The truth was his mind simply wasn’t on food. He was thinking of the possible ways he could track down Anita. Although one side of his brain chastised him for not being down at the station searching for Freddie Meyers, the other side counted up the blessings of being here with friends and family. He tried to imagine one of his girls in the same dilemma, but it was impossible. It could never happen. Even if something were to happen to him and Christine, the kids had their grandparents, aunts, and uncles. They were loved.

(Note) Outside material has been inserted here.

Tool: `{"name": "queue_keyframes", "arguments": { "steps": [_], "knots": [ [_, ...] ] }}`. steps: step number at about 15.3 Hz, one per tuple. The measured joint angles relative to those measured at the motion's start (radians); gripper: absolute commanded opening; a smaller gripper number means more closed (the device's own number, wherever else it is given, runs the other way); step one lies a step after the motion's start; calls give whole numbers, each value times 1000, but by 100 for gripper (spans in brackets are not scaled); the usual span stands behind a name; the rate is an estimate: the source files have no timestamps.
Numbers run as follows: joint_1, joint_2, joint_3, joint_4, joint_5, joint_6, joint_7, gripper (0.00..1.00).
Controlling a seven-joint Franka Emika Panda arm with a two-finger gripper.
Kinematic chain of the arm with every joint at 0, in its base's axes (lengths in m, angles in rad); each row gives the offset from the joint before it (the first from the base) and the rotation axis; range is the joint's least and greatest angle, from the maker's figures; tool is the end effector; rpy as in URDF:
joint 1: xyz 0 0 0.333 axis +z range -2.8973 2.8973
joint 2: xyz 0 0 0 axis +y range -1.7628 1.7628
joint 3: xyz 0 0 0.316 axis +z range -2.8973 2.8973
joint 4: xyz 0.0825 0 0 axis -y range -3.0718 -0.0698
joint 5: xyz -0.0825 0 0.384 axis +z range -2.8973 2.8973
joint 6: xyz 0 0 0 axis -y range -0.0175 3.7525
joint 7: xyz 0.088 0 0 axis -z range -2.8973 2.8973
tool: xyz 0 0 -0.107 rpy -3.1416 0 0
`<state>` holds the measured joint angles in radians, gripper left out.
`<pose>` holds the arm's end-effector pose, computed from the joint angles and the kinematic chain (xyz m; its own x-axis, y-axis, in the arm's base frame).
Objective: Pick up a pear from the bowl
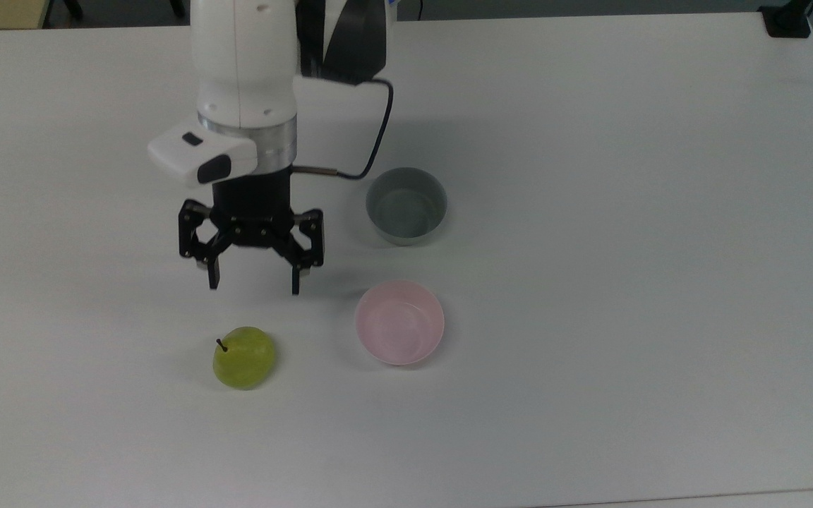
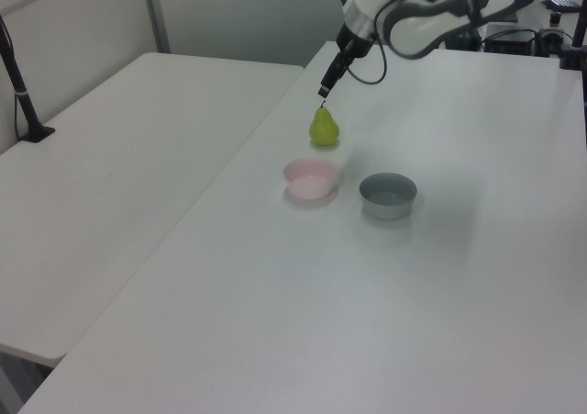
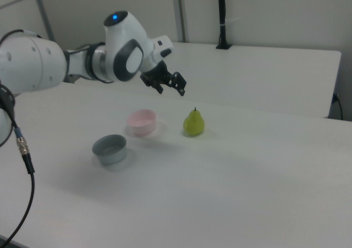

Jubilee Jones had one person, a brother who quite possibly wouldn’t even recognize her. And an aunt she had never laid eyes on; an aunt who was proving herself impossible to find. He had to find Freddie Meyers. He’d know where Anita was. He had to know.
When Jack Mahoney climbed into bed that night, his heart was far heavier than his eyelids. He couldn’t rid himself of the image of Jubilee Jones standing in a giant circle of aloneness. On the far edge there were crowds of people, but no one reached out. The pain she felt was visible; it was a jagged scar that ripped across her face and ran toward her heart. As Jack tossed and turned, a second image came into view: the memory of Ethan Allen scooting his chair closer to Jubilee’s.
Ethan Allen was a boy who understood loneliness. He’d been there himself. He’d reached out and a stranger—a woman who never wanted children—answered the plea. Now he was ready to do the same for Jubilee. “I promise I’ll stick by you,” he’d said.